Let $R = \{x_1,\dots,x_n\}$. An integer relation between $x_j$ and $-1$ is a pair $(a_j,a_{j*}) \in \mathbb{Z}^2$ satisfying $a_j x_j = a_{j*}$. Suppose there are such integer relations for all $j \in [n]$ and let $a_0 := \text{lcm}_j a_j$ and $b_j := a_0/a_j$: then $(a_0,a_{j*}b_j)$ is also such an integer relation. In particular, $a_0 x_j = a_{j*} b_j \in \mathbb{Z}$ for all $j \in [n]$.

Now of course $a_0$ is not a priori the same as your desired $s$. However, PSLQ will produce integer relations of minimal norm in the relevant case of dimension 2 (see, e.g., p.2 of "Analysis of PSLQ, an integer relation finding algorithm'') and I would guess (hope?) that you can turn this into an optimal construction by building your $\epsilon$ into $R$ via suitable rational approximations.


Even though you asked for the optimal solution and others have already answered in this regard, I think it's still worth mentioning the following efficient approach to getting "good" solutions which may not be optimal:

Let me first mention a different but related problem: given $(\xi_1,\ldots,\xi_r) \in \mathbb{R}^r$ (all irrational, say), how can we simultaneously approximate the $\xi_i$ by rationals $p_i/q$ having the same denominator $q$? I.e., how can we scale $(\xi_1,\ldots,\xi_r)$ by a $q\in\mathbb{N}_{>0}$ so that $|q\xi_i - p_i|$ are small without $q$ being too large?

Dirichlet tells us that there exist $q$ arbitrarily large so that $|q\xi_i - p_i| \leq q^{-1/r}$ where $p_i = \lceil q\xi_i \rfloor$ ("closest integer to"); it doesn't help us find them, unfortunately. But here's how we can obtain a not-quite-so-good approximation in an algorithmically convenient way: for $A>0$ real, consider the image of the $\mathbb{Z}$-linear map $\mathbb{Z}^{r+1} \to \mathbb{R}^{r+1}$ taking $(p_1,\ldots,p_r,q)$ to $(A(q\xi_1-p_1),\ldots,A(q\xi_r-p_r),q/A^r)$. This is a lattice in $\mathbb{R}^{r+1}$, which I just described through a matrix, and we are trying to find short nonzero vectors in it: using the LLL algorithm we can find something like $|q\xi_i - p_i| \leq 2^{r/2}/A$ with $q\leq 2^{r/2} A^r$.
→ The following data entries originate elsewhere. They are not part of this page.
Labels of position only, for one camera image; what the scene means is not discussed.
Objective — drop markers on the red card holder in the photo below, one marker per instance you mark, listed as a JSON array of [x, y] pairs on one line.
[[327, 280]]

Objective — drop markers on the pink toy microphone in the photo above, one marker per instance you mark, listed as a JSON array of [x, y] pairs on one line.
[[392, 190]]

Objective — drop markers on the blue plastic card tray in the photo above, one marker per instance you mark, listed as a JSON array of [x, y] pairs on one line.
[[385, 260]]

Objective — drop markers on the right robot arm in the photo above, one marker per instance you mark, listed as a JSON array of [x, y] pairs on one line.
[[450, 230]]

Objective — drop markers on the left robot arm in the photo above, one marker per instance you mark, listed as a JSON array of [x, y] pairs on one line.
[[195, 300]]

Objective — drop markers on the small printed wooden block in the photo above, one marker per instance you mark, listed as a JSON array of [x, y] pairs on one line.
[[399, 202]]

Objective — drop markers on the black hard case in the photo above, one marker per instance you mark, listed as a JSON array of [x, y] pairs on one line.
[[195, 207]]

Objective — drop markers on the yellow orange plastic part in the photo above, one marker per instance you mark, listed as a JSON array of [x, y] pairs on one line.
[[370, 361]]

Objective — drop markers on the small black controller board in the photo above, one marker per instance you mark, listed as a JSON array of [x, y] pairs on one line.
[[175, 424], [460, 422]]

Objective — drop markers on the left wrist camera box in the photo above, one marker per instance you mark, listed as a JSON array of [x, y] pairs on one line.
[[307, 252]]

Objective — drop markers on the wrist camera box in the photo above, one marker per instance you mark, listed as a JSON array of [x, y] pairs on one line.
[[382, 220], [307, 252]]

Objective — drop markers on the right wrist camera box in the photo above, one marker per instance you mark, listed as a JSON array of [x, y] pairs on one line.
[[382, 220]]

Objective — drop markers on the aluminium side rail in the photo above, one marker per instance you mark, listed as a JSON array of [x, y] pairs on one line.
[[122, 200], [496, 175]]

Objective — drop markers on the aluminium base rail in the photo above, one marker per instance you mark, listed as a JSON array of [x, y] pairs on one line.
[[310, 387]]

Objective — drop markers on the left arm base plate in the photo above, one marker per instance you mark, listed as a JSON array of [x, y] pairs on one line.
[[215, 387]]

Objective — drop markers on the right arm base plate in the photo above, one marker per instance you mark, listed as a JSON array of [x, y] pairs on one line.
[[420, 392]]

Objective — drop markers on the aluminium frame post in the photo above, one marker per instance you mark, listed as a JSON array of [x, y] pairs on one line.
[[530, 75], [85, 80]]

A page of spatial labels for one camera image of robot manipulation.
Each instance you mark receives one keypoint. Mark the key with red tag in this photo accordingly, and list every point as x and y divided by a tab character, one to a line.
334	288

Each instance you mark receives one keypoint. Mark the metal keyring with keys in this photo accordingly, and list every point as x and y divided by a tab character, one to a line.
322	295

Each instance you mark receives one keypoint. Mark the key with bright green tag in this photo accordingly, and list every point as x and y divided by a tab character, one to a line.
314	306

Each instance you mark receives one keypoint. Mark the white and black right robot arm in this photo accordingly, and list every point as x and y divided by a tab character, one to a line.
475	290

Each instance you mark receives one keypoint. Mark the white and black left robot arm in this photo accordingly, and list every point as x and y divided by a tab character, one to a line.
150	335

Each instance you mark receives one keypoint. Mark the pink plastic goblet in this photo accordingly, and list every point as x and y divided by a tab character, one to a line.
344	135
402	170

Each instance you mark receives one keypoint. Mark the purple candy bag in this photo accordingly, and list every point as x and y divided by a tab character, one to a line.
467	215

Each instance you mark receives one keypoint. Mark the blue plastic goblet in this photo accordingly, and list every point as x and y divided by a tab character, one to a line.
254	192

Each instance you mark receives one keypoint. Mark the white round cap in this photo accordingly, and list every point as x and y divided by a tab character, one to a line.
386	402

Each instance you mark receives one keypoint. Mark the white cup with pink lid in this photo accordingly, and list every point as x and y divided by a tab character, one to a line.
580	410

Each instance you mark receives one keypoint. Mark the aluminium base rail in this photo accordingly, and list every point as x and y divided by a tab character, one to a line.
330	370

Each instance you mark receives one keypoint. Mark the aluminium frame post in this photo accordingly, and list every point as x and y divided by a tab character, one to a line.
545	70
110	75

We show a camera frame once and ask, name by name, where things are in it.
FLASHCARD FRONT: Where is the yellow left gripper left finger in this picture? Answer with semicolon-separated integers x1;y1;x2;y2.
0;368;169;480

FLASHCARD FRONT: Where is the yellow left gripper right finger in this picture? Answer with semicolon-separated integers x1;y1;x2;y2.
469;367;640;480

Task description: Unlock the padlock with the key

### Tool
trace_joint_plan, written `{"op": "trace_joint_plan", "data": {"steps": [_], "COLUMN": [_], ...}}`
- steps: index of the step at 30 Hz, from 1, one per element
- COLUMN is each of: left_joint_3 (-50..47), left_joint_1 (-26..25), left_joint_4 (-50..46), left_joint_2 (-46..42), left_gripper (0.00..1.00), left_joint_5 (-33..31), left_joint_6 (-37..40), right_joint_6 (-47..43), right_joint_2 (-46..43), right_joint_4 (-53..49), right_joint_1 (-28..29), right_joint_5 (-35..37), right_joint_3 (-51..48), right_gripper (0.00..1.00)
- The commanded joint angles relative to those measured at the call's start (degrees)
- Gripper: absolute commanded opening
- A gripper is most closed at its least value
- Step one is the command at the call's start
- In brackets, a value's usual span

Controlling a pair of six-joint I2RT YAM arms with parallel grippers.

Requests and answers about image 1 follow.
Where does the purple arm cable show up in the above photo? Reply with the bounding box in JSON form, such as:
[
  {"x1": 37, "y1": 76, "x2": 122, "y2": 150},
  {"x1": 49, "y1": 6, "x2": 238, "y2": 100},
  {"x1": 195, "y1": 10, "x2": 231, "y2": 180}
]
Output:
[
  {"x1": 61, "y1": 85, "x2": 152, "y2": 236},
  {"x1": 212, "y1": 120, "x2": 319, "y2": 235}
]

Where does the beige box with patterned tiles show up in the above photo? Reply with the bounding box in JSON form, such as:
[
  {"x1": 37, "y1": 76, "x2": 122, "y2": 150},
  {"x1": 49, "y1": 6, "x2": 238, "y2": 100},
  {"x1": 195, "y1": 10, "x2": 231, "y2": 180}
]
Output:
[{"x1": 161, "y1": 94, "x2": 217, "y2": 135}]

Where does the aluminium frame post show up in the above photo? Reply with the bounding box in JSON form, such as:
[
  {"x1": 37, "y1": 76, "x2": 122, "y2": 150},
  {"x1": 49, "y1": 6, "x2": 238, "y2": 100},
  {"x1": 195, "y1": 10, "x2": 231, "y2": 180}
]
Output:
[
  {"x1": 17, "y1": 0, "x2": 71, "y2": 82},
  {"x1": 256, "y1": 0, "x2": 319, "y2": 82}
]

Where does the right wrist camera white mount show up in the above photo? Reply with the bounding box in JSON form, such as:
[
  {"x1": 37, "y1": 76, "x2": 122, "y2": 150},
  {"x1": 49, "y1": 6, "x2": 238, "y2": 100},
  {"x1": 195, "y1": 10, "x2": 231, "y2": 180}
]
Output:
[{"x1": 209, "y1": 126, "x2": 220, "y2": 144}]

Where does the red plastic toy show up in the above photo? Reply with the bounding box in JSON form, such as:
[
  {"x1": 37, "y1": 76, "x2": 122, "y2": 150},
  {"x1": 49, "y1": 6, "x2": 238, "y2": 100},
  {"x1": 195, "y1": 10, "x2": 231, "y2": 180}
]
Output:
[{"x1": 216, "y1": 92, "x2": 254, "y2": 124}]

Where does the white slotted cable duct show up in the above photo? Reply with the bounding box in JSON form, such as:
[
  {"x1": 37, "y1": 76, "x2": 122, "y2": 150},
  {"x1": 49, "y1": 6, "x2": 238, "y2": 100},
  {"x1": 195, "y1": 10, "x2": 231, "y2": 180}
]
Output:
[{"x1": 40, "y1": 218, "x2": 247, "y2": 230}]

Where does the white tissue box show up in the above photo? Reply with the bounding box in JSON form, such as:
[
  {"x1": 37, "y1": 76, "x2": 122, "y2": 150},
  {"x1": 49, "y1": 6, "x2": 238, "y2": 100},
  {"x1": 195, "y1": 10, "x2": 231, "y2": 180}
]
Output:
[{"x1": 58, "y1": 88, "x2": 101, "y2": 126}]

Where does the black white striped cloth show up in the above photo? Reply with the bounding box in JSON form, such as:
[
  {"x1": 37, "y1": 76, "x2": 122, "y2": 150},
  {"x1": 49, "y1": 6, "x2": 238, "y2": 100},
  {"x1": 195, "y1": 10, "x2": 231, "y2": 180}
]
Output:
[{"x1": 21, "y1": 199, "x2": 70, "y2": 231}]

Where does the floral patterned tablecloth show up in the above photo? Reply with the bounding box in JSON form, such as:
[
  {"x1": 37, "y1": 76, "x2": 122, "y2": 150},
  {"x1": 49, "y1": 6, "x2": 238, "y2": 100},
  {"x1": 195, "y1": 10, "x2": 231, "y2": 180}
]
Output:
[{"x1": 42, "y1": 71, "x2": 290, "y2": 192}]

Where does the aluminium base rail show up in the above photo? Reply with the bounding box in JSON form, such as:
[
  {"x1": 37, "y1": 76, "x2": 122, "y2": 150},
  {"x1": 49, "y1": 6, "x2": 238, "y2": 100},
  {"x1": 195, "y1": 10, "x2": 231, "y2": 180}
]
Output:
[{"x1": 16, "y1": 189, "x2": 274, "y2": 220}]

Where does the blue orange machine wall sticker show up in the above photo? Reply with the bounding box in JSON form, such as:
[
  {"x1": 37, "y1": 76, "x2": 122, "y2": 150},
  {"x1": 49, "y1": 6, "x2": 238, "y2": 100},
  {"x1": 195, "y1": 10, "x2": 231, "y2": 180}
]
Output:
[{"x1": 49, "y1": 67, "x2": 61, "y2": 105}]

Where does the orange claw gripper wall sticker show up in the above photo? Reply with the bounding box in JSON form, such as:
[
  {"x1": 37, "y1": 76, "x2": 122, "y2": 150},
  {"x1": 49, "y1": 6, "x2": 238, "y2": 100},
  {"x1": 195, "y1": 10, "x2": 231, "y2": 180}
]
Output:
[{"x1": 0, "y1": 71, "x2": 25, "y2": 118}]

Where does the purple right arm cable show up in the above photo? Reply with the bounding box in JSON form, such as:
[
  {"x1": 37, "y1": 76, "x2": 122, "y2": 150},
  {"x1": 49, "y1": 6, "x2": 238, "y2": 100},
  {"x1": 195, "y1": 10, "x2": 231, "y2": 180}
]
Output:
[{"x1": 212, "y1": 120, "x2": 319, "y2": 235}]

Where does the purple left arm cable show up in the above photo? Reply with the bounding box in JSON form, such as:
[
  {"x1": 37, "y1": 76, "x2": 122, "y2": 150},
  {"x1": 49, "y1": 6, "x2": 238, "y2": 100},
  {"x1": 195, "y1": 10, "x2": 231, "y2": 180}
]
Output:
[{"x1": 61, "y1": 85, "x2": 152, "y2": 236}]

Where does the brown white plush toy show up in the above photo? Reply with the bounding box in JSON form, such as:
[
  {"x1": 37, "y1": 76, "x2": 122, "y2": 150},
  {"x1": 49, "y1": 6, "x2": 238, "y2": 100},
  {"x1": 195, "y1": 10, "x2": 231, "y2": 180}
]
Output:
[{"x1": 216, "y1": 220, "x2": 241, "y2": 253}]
As for your original problem, if we are given $(\xi_0,\ldots,\xi_r)$, you can first scale by $\xi_0^{-1}$, say putting $\xi'_i = \xi_i/\xi_0$ so that $\xi'_0 = 1$, forget about this one and apply what I just said to $(\xi'_1,\ldots,\xi'_r)$: this gives you a scale factor $s := q/\xi_0$ such that $s\xi_i \approx p_i$ is close to an integer and $s\xi_0 = q$ is an integer.

Given that the problem of finding the shortest nonzero vector in a lattice is hard (in various practical or conjectural ways), I suspect your problem is algorithmically hard if you insist on getting the optimal solution and if $r$ (your $n-1$) is large. But I thought the LLL algorithm deserved at least a mention.